Work to complete
Go over the entries below line by line, copying each one that contains the word "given".
◆ ◆ ◆ ◆ ◆ ◆ ◆
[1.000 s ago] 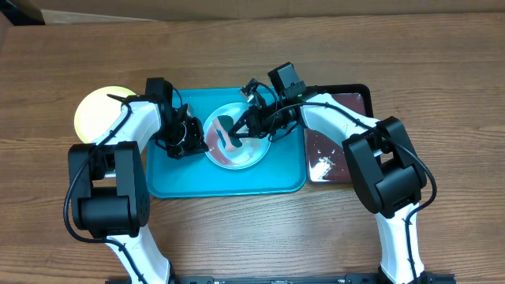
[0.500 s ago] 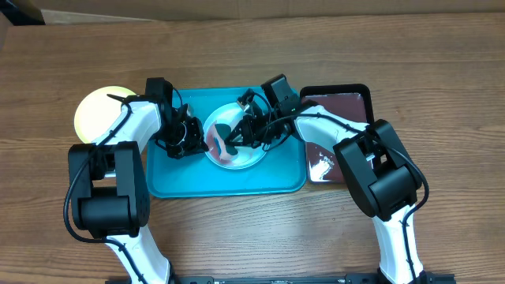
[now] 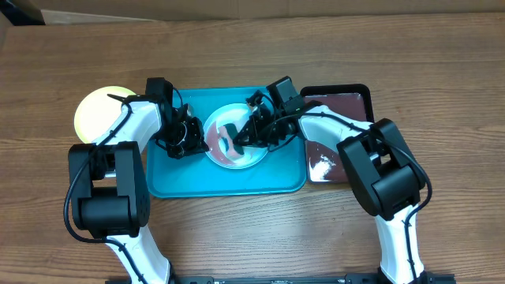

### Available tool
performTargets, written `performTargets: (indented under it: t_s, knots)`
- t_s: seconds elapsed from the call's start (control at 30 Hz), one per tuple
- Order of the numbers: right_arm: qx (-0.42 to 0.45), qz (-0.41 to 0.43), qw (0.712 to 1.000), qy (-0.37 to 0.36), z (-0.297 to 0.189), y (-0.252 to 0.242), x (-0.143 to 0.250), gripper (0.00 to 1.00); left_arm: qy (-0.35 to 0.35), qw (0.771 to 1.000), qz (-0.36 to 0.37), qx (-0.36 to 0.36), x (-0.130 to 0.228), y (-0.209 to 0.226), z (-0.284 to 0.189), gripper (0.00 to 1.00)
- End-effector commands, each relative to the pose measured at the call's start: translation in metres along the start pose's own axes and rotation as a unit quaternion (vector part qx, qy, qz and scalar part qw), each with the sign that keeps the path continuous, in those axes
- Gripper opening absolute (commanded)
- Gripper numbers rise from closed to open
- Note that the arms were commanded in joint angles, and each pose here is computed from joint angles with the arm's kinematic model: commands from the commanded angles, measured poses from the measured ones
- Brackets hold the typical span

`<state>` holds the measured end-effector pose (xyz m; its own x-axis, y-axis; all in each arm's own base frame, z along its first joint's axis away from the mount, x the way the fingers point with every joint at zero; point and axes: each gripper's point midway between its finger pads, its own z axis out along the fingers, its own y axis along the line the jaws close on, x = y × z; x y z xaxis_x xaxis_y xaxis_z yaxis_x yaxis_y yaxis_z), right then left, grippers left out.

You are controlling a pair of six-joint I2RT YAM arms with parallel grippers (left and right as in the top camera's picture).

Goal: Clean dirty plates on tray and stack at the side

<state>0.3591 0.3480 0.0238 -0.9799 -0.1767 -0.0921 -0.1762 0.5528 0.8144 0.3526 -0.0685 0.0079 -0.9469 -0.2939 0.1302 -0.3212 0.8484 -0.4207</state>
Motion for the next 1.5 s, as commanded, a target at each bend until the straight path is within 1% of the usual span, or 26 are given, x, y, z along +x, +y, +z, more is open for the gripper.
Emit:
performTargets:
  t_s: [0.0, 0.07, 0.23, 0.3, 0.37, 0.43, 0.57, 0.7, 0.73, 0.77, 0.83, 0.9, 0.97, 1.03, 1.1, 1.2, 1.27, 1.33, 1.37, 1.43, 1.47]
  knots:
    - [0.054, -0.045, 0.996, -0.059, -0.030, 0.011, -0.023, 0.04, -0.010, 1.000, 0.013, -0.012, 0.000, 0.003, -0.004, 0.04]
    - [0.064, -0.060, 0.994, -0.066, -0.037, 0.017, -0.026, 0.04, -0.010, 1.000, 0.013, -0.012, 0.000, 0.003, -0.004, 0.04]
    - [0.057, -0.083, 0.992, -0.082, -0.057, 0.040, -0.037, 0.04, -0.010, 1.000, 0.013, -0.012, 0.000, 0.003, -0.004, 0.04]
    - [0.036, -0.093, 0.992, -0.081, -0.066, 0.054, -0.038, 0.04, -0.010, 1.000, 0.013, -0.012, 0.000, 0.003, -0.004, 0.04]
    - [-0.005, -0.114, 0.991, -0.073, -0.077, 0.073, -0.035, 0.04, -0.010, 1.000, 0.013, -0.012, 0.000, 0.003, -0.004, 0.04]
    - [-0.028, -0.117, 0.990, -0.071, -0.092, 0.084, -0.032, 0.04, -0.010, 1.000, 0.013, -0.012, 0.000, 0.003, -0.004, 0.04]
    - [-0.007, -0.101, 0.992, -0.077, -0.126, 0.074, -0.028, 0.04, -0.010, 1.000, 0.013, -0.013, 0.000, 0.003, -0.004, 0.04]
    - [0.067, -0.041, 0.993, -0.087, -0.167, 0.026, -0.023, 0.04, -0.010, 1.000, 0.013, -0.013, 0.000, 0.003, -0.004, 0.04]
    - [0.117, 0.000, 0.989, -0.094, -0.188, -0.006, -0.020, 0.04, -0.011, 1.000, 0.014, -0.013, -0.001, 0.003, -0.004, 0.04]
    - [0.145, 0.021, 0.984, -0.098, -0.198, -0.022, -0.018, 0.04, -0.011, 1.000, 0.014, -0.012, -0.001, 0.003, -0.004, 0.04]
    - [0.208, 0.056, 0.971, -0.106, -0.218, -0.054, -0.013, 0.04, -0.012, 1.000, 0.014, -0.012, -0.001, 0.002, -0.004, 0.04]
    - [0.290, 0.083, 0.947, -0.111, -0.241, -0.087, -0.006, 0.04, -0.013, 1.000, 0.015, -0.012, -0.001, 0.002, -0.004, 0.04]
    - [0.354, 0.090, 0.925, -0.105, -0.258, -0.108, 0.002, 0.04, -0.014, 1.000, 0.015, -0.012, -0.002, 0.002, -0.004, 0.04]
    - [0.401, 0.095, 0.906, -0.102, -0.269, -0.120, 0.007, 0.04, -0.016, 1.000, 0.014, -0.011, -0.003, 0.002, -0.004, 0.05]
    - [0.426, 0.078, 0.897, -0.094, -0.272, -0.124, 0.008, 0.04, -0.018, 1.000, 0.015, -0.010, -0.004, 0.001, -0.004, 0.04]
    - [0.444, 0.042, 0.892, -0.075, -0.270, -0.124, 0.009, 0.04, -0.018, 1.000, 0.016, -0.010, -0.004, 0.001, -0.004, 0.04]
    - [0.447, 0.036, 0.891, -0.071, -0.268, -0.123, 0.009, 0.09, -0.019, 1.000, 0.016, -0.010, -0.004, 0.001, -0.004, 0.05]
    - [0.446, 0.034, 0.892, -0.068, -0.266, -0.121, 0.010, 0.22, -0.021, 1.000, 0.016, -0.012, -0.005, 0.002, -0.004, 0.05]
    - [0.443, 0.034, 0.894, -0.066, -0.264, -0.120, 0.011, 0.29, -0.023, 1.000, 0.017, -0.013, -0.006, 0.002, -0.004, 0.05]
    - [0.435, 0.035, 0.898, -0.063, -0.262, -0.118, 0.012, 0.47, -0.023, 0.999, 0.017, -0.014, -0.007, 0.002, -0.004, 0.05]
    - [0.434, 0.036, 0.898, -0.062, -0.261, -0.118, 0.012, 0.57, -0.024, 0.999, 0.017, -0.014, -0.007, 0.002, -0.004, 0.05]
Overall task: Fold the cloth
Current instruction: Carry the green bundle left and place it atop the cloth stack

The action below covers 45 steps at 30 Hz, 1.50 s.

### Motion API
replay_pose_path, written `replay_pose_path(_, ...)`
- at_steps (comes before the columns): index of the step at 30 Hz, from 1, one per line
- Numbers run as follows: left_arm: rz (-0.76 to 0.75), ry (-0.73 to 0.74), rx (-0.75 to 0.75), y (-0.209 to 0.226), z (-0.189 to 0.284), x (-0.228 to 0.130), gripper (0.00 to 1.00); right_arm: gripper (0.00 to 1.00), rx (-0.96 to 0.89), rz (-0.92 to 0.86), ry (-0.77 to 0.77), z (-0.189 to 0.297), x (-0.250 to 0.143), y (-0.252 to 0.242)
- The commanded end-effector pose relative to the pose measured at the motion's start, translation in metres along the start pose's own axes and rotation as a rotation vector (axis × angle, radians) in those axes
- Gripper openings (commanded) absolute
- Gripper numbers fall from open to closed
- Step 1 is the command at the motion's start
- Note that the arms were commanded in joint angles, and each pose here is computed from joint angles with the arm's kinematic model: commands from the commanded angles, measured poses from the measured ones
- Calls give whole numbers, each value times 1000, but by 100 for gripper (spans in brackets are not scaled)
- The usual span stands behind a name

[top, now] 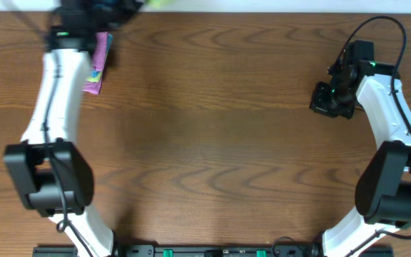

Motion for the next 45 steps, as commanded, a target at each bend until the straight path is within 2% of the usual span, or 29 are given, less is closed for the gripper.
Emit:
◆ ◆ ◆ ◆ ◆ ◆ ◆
Exercise solution
Motion for the next 1.5 s, as commanded, a target at each bend until the straight path is within 1% of the usual span, or 26 are given, x, y, z along +x, +y, +z, more is open for the gripper.
Motion for the next 45 steps, as commanded, a target at each bend until the straight path is within 2% of the usual span, or 29 are given, less is closed for the gripper.

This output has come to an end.